By chance, Morgan had to get an operation for a hernia at the same time, and they put us together in one room. I was the expert on hospital life, and anyway, I was his big sister: as long as we were in that room, I was in charge. (We did argue about what to watch on television, though, and this was before remote controls, so to change the channel we needed to call in a nun. Morgan didn’t care—he was six—but I was worried about losing my status as world’s best patient. When he got better, I wasn’t sad to see him go.)
When I went back to school, I still had to have my urine tested regularly, and I would get pulled out of class to go to the principal’s office so they could make sure I had my snack. I was so bloated from steroids that a classmate asked me if I was Demi’s sister. I didn’t feel special the way I had at the hospital; I felt embarrassed and different. I didn’t want people to see me like this.
And so I was almost relieved when my parents told us we were moving again. My mother, I would later discover, had found a red pubic hair in my father’s underpants when she was doing the laundry, and after my parents battled it out they came to the inevitable conclusion that there was only one thing to do: move. Farther than usual this time, to the other side of the United States: Canonsburg, Pennsylvania.
This was a big deal. My parents sat us down and told us in advance, which raised the pitch of the whole thing. And this time we got an actual U-Haul. I remember filling it up with our beds, the green couch, my mother’s ceramic partridges, and that coffee table Morgan had busted his head on. When we’d finished packing, we didn’t think there was enough room for all of us in the cab. My mother was half kidding when she suggested I sit down on the passenger’s-side floorboard, by her feet. I took her up on the offer. It was fun down there: I laid out a blanket and an airplane pillow and made my own little cave. It was a very long drive, made longer by a blizzard that was so bad my dad had to pull over because he couldn’t see the road. I was down by the heater, so it felt cozy and safe in my spot.

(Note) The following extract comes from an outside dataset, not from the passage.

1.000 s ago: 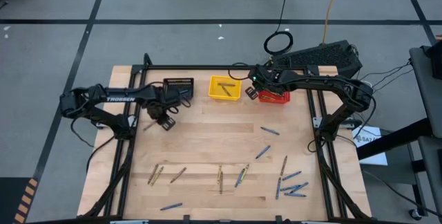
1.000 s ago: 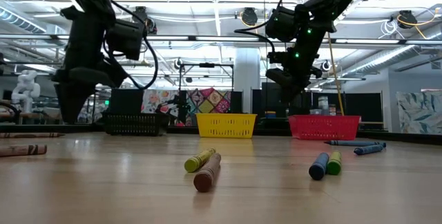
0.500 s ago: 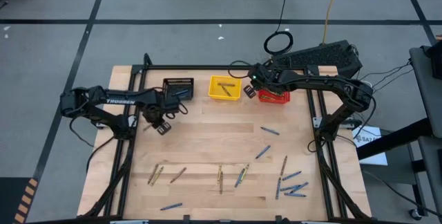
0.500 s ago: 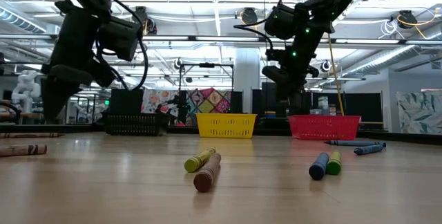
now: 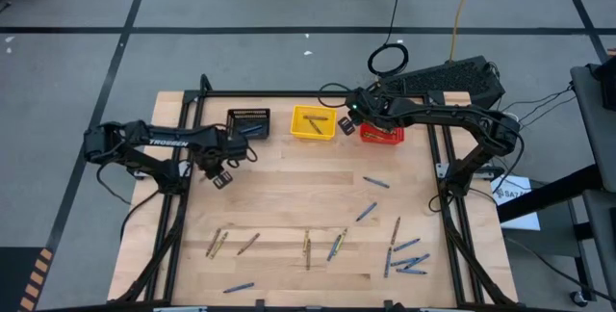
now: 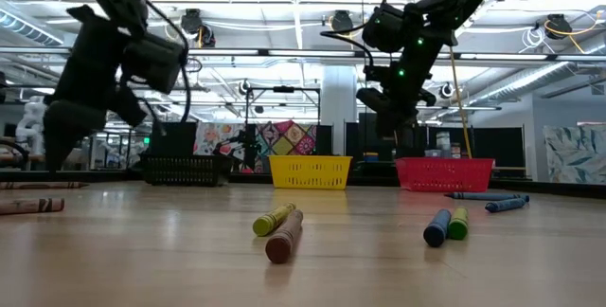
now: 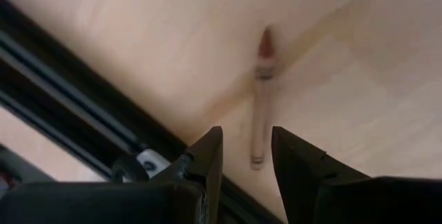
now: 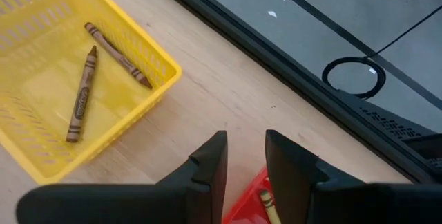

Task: Sort crayons
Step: Put the brown crayon into the yellow bin

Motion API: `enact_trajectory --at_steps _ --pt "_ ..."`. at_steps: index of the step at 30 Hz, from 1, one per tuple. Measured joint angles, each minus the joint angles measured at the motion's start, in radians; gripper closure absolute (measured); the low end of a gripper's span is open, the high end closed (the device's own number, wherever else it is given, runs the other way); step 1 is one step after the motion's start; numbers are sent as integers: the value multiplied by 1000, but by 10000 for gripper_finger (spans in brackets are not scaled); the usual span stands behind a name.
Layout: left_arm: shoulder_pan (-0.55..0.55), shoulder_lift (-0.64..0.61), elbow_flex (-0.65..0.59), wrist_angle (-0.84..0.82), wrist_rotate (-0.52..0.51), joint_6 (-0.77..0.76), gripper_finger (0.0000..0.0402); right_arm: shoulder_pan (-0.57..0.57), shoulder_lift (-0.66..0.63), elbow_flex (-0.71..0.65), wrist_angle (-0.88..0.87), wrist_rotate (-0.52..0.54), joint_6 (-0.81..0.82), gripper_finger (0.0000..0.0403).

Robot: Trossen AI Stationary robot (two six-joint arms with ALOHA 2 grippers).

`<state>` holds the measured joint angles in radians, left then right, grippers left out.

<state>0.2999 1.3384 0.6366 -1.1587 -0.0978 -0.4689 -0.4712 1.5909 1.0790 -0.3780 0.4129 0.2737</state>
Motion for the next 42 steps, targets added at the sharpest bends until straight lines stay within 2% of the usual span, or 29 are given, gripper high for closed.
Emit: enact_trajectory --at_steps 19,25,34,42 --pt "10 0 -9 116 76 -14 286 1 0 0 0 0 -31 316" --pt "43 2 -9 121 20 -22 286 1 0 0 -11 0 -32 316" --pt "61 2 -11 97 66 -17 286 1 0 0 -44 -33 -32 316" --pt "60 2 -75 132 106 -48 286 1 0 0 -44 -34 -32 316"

CANONSBURG WAS VERY different culturally from New Mexico or California. We were from a “y’all” family, and everyone in Canonsburg said “y’uns” instead. (My mom’s accent was always strong, wherever we were; Morgan does a great impression of her asking for “a big ole Coke and a b’rito”—i.e., a burrito.) It was particularly hard for my brother, who was more introverted than I was and often got bullied. I was tougher, scrappier. My coping mechanism was to go into every new situation and immediately start operating like a detective: How does it work here? What are people into? Who are my potential allies? What should I be afraid of? Who holds power? And of course, the big one: How can I fit in? I would try to crack the code, figure out what I had to do, and master it. These skills would become essential later on.
We settled into a development of townhouses in a hilly area with a pond that froze over in wintertime, which meant we could go ice-skating. Morgan learned to ride a bike. I was eleven years old and loved gymnastics. I was also just on the verge of puberty. I was desperate for breasts: every night, I lay in my bed and actually prayed for them.
I wasn’t a child anymore, but my mom insisted that we still needed a babysitter; she didn’t trust me to look after Morgan by myself. The girl she hired was the older sister of one of my classmates—let’s call her Corey—who happened to be much more developed and mature than I was. I sulked when Corey’s sister came to babysit, not wanting anything to do with her. The next morning, Corey added to the indignity by announcing to the entire school bus, “I guess Demi still needs a babysitter.”
I can still feel the hot flush of humiliation surging through my body. I was furious that my mother had put me in this position—had set me up like that. I remember feeling so exposed I thought I might die.
I wasn’t going to let this define my stint at Canonsburg Elementary. I didn’t need a babysitter. What I needed was a boyfriend.
I chose the cutest boy in the class: a blue-eyed, shaggy-haired blond named Ryder. And in a very short time, I was doing my victory lap, parading around the school holding his hand. Which actually felt really nice—for a moment.
WHILE I WAS dealing with the normal preteen girl stuff, my parents were coming undone. I’ll never know what the catalyst was for their descent in Canonsburg, but things started to fall apart that spring.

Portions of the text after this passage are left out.